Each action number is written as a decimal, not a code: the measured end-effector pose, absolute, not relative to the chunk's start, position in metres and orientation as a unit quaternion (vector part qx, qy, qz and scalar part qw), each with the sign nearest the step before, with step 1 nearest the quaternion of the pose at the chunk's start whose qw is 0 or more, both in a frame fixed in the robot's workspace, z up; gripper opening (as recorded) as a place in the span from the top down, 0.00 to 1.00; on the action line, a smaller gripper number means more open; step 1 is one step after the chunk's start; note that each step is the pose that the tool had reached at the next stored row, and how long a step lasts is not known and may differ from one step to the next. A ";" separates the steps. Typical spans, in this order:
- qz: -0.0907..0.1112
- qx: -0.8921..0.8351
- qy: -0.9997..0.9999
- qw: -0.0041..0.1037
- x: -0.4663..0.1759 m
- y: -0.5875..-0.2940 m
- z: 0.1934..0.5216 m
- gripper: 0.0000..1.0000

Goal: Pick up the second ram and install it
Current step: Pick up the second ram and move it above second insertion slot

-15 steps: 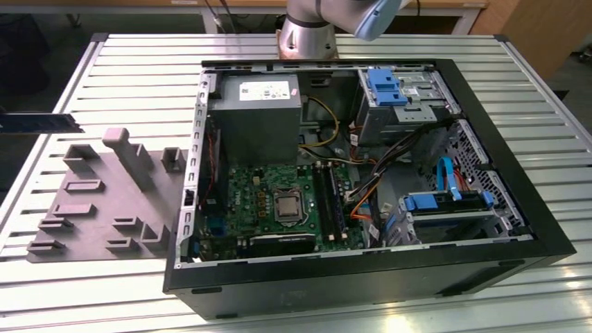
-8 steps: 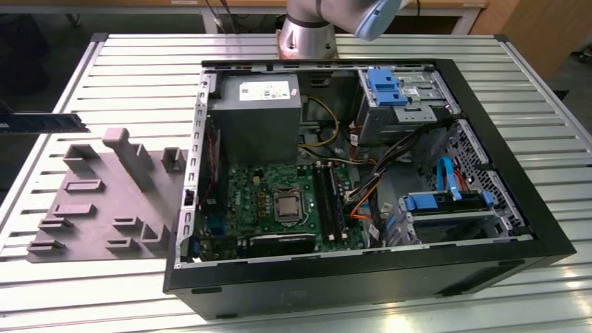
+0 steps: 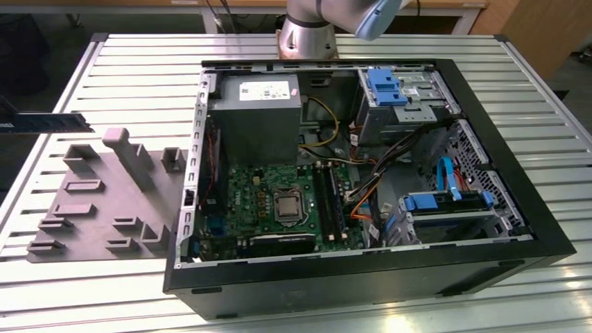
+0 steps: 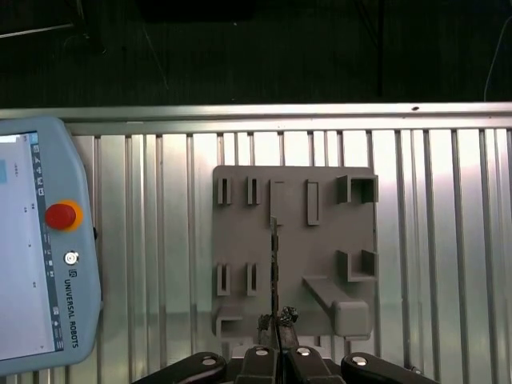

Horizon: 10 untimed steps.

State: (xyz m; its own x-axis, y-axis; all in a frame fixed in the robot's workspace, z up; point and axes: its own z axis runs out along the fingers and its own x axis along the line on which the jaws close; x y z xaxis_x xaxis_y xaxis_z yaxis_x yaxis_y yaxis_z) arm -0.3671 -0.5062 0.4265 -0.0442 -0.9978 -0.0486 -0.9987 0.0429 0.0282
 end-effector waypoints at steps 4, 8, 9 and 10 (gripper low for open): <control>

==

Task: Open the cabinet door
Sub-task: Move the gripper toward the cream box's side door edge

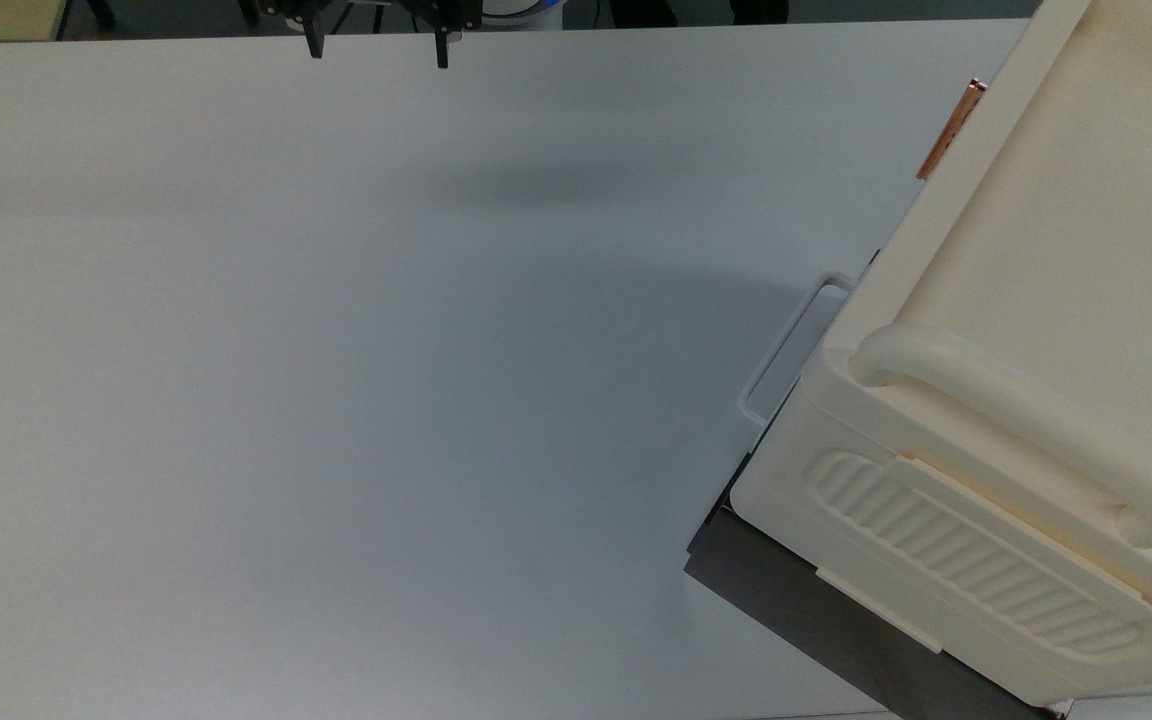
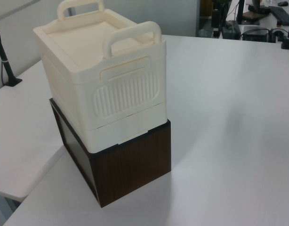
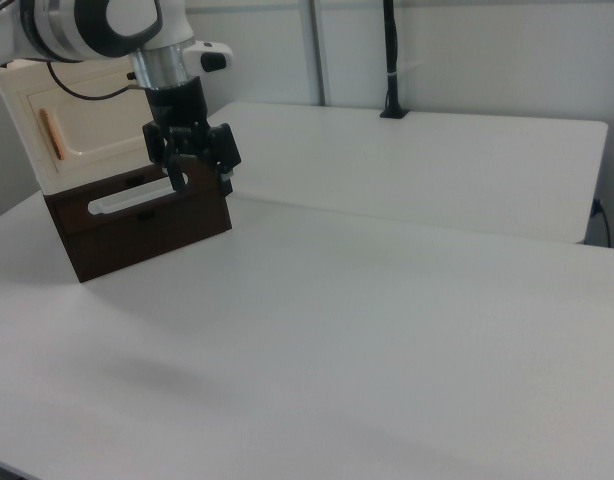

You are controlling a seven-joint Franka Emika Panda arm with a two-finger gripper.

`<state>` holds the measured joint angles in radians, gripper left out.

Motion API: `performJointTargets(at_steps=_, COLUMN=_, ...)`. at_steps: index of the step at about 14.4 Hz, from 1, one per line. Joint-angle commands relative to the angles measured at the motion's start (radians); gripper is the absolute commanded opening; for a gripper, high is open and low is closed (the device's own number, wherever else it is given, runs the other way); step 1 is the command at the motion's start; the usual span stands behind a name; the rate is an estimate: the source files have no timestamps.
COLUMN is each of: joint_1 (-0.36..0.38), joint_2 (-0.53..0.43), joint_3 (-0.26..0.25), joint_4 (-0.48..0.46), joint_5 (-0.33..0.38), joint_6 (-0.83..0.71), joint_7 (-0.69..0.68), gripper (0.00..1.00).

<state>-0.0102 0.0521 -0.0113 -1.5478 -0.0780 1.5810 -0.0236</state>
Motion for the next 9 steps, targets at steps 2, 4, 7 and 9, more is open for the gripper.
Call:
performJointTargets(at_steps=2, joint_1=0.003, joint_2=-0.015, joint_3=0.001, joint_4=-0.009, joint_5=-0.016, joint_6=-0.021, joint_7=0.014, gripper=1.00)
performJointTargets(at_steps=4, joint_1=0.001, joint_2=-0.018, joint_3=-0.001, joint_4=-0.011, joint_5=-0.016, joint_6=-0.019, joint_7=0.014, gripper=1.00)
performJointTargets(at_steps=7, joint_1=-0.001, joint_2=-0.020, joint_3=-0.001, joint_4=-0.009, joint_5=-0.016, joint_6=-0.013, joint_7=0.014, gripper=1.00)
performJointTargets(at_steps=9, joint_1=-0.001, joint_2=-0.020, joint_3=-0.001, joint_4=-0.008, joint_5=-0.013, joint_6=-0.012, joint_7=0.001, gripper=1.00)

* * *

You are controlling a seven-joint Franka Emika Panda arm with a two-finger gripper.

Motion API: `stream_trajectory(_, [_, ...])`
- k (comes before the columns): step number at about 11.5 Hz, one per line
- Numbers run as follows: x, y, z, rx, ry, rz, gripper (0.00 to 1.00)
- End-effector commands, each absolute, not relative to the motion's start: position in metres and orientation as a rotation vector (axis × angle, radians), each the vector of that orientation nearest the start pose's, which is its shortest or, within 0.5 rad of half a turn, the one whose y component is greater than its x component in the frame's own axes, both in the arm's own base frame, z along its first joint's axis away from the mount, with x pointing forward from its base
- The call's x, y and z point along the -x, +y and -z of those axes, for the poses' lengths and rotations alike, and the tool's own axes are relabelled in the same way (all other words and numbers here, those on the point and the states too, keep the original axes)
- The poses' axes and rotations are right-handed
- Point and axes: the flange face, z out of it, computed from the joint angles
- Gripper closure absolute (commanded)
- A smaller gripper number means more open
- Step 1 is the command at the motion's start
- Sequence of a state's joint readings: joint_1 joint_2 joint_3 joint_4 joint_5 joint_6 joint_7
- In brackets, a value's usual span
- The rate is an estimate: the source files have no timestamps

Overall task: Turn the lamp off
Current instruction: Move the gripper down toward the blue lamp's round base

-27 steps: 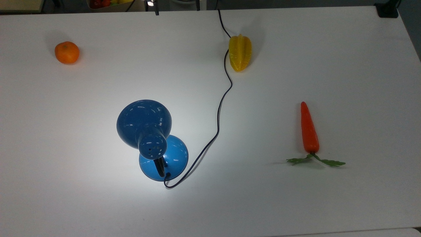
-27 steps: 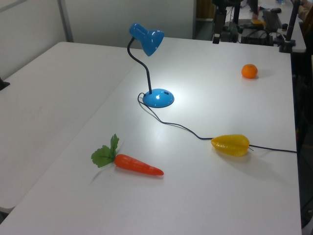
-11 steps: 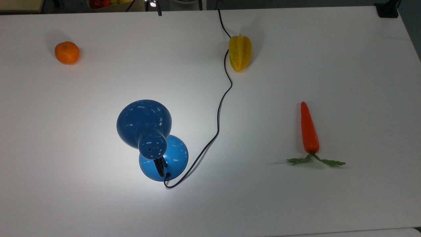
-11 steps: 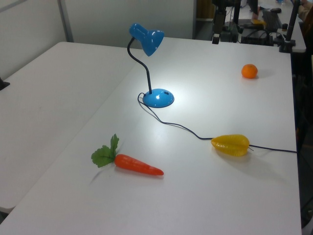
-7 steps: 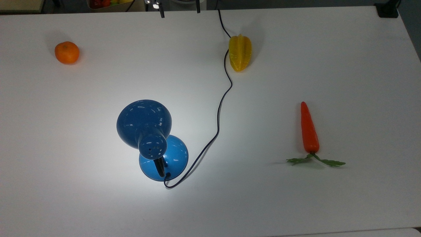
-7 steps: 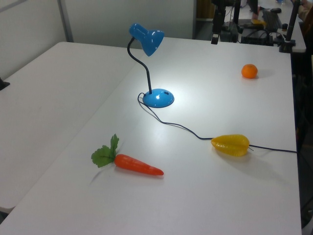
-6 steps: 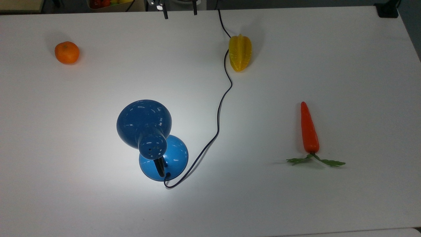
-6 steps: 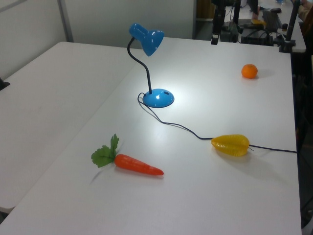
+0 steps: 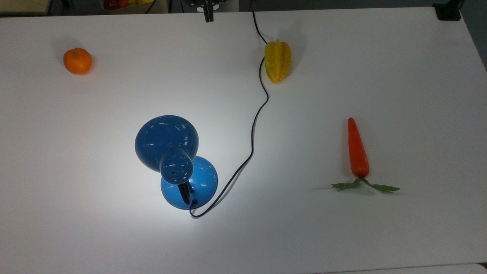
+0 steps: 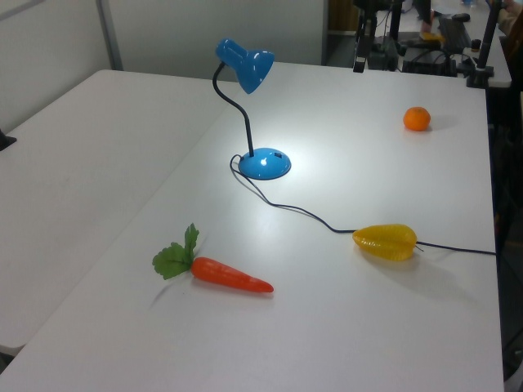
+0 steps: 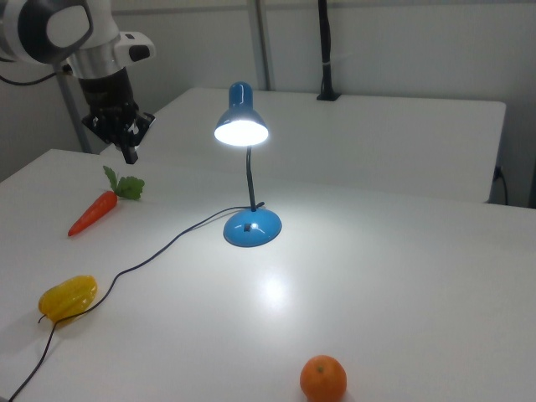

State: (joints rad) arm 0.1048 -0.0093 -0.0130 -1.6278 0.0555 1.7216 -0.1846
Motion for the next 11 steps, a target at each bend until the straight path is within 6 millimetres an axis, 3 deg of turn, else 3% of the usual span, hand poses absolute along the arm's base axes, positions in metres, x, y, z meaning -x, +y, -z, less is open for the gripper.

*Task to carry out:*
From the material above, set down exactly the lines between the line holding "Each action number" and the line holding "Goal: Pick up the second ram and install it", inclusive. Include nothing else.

*Exercise output:*
Each action number is written as a decimal, not a code: the measured end-effector pose, absolute, not relative to the chunk's start, position in metres and orientation as a unit quaternion (vector part qx, qy, qz and scalar part qw), each with the sign nearest the step before, with step 1 nearest the quaternion of the pose at the chunk's start whose qw is 0 or more, both in a frame fixed in the robot's workspace, z up; gripper opening (as recorded) as a place in the span from the top down, 0.00 to 1.00; on the action line, a smaller gripper number means more open; step 1 is one step after the chunk's start; note that each step is the pose that the tool had reached at the next stored row, and how long a step lasts is not known and may differ from one step to the next. A ";" separates the steps. Typical spans, in this order:
- qz: -0.0907..0.1112
- qx: -0.8921..0.8351
- qy: -0.9997..0.9999
- qw: -0.0041..0.1037
- x: -0.4663..0.1759 m
- y: -0.5875..-0.2940 m
- z: 0.1934..0.5216 m
- gripper: 0.0000..1.0000

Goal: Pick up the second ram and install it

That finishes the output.